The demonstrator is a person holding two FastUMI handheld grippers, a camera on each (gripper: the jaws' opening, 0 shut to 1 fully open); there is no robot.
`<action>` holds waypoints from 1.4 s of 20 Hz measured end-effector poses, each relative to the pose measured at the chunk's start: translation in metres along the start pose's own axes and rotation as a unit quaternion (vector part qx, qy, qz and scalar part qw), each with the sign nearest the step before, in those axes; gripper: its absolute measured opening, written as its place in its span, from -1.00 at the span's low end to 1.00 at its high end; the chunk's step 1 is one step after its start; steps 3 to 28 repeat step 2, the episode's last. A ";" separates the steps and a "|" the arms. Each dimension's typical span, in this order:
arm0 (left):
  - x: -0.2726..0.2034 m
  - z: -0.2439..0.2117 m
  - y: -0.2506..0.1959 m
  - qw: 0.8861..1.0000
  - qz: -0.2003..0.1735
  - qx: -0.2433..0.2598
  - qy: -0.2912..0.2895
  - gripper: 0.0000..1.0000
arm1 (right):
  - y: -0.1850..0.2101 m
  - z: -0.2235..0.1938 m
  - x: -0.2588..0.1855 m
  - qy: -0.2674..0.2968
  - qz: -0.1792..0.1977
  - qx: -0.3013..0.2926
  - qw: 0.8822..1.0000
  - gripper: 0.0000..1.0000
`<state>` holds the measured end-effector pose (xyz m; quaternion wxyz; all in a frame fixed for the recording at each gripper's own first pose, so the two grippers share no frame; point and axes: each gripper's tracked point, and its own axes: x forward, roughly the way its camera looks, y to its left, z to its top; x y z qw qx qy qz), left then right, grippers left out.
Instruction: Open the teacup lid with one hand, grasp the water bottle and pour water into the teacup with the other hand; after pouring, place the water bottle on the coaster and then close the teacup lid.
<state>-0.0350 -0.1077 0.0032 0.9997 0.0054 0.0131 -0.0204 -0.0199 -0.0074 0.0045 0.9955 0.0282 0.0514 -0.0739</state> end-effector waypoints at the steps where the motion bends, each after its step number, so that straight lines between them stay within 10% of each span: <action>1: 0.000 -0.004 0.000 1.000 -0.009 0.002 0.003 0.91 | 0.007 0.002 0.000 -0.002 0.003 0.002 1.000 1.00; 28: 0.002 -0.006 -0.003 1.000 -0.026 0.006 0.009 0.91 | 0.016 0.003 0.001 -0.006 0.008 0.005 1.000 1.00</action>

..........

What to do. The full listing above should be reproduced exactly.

Solution to the exercise.
The demonstrator is a person holding two FastUMI handheld grippers, a camera on each (gripper: the jaws' opening, 0 shut to 1 fully open); there is no robot.
`<action>` holds waypoints from 1.4 s of 20 Hz measured end-effector poses, each relative to the pose measured at the chunk's start: translation in metres along the start pose's own axes and rotation as a unit quaternion (vector part qx, qy, qz and scalar part qw), each with the sign nearest the step before, in those axes; gripper: its absolute measured opening, written as its place in its span, from -1.00 at the span's low end to 1.00 at its high end; the chunk's step 1 is one step after its start; steps 3 to 28 repeat step 2, the episode's last. A ";" separates the steps and a "|" the arms. Each dimension's typical span, in this order:
arm0 (left):
  - x: -0.2726..0.2034 m
  - z: -0.2439..0.2117 m
  - y: -0.2506..0.1959 m
  - qw: 0.8861..1.0000
  - qz: -0.2003..0.1735
  - qx: -0.2433..0.2598
  - qy: -0.2912..0.2895
  - gripper: 0.0000..1.0000
arm1 (right):
  - y: -0.1850..0.2101 m
  - z: -0.2235..0.1938 m
  - x: -0.2588..0.1855 m
  - qy: -0.2674..0.2968
  - qz: -0.1792..0.1977
  - qx: -0.3013..0.2926
  - qw: 0.8822..1.0000
  - gripper: 0.0000..1.0000
`<state>` holds the measured end-effector pose (xyz m; quaternion wxyz; all in a frame fixed for the recording at each gripper's own first pose, so the two grippers share no frame; point and axes: each gripper's tracked point, and its own axes: x forward, roughly the way its camera looks, y to its left, z to its top; x y z qw qx qy qz), left then right, grippers left out.
Instruction: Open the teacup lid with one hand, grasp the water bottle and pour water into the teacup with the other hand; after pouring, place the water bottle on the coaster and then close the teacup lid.
<state>-0.0350 -0.1077 0.0032 0.9997 0.0054 0.0131 -0.0204 -0.0199 -0.0074 0.0045 0.9955 0.0282 0.0514 -0.0739</state> end-effector waypoints at the steps where the motion bends, each after its step number, so that straight lines between them stay within 10% of each span: <action>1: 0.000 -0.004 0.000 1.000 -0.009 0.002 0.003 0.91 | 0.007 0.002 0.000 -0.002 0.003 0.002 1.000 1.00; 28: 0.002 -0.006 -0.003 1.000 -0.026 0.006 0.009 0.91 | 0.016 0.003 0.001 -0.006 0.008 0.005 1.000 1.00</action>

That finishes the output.